こんにちは。はり灸レンジャーピンクの森川彩子です。
9月23日、24日の2日間、宮城県南三陸町、福島県田村市の2ヶ所にお伺いしてきました。

宮城県 南三陸町 特別養護老人ホーム「慈恵園」

私自身4年ぶりの南三陸町です。
「慈恵園」では16人の方に施術することができました。
高齢であったり、重い症状の方が多い施設でしたので、優しい鍼で少しでも楽になればと施術させて頂きました。

4年前にも訪れた高台から町をみると、更に造成が進んで、古墳のような土台がいくつも見られました。
以前学校や施設しか見られなかった高台には住宅が沢山建てられて、新しい町が出来ていました。
今回は以前からの懐かしいお顔にはお会いできなかったのですが、震災当時に地元の世話役をされた方のお話を聞くことが出来ました。
南三陸町は高台の平地が少ないので、整備が必要な為なのか、新しく建てられた住宅の家賃が高いのだそうです。
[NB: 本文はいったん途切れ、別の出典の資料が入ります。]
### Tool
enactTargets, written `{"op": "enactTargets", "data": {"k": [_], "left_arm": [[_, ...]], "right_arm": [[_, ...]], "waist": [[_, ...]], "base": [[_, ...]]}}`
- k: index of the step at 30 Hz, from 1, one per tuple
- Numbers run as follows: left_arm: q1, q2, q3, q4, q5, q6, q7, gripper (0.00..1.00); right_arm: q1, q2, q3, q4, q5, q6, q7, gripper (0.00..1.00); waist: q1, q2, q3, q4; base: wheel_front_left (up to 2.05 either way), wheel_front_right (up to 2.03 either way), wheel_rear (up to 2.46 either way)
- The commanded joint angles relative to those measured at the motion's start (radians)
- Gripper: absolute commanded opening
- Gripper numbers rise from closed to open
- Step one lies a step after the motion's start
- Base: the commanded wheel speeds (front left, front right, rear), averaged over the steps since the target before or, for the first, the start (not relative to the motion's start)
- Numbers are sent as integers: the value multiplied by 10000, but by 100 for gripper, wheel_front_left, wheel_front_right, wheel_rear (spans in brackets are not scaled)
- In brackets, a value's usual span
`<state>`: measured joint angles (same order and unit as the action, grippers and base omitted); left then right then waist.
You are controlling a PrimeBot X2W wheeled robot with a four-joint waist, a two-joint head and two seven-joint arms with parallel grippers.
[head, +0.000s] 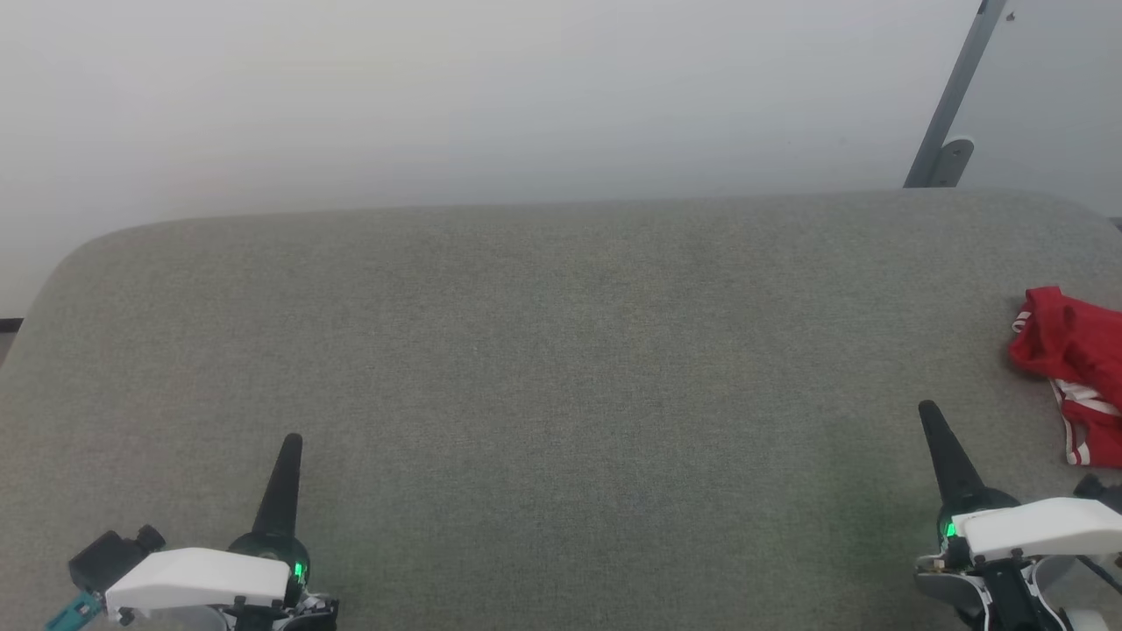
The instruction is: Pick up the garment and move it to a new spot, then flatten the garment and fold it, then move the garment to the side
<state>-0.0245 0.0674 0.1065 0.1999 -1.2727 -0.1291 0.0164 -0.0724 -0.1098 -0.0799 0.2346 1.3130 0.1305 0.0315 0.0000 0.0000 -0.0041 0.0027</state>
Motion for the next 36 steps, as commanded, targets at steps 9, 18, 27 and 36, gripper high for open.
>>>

南三陸町から離れて、近くの登米市に移る方が増えて、町の人口は随分減って、戻っていないのだそうです。
お話を伺った方は、津波で使えなくなった田や畑が使えるようになって、同じではないとはいえ、ご自身の仕事を取り戻されていました。
町の中心部にある「さんさん市場」は更にきれいに整備されて、観光地の様になっていました。
車で来る沢山の人で賑わっていました。
震災前とは全く違う、新しい町になっていく南三陸町をこれからも応援していきたいと思います。

福島県 田村市 障がい者自立生活支援センター 「ケアステーションゆうとぴあ」

私自身は2年ぶり、3回目の訪問でした。
はり灸レンジャーとしては4年前から毎年訪れている訪問先です。
こちらでは鍼灸を楽しみにされている方も多く、14人の方に施術することができました。
おかげ様で和やかに活動させて頂きました。
ずっと施術を見ているだけだった方が今回初めてチャレンジされたり、垣根が少しずつ取れてきている喜びを感じました。

今回初めて、震災当時のお話を詳しくお伺いする時間も持てました。
田村市では、幸い、電気、ガス、水道が止まることなくライフラインが保たれていたそうです。
でも放射能の事があって、安心出来ずに、一度会津へ避難されましたが、障がいのケアが必要で避難できる施設が限られており、福島では難しく、結局新潟まで避難されました。
田村市は線量が少なかったので、2週間後に戻られて、今まで過ごされています。
当時は、放射線量が少ないといっても、いつ風向きが変わるかわからない怖さがあったそうです。
また、風がこちらに来ていないからといって、他へは吹いている。
良かったとは思えない、複雑な気持ちだったそうです。

3回目の訪問で私自身、ようやくコミュニケーションがとれるようになってきたと感じました。
それが嬉しくて、前回の訪問より充実した気持ちで活動を終えることが出来ました。
通うことで、少しずつですが、共感、共有できる兆しを感じさせて頂きました。

今回も沢山の貴重な経験をありがとうございました。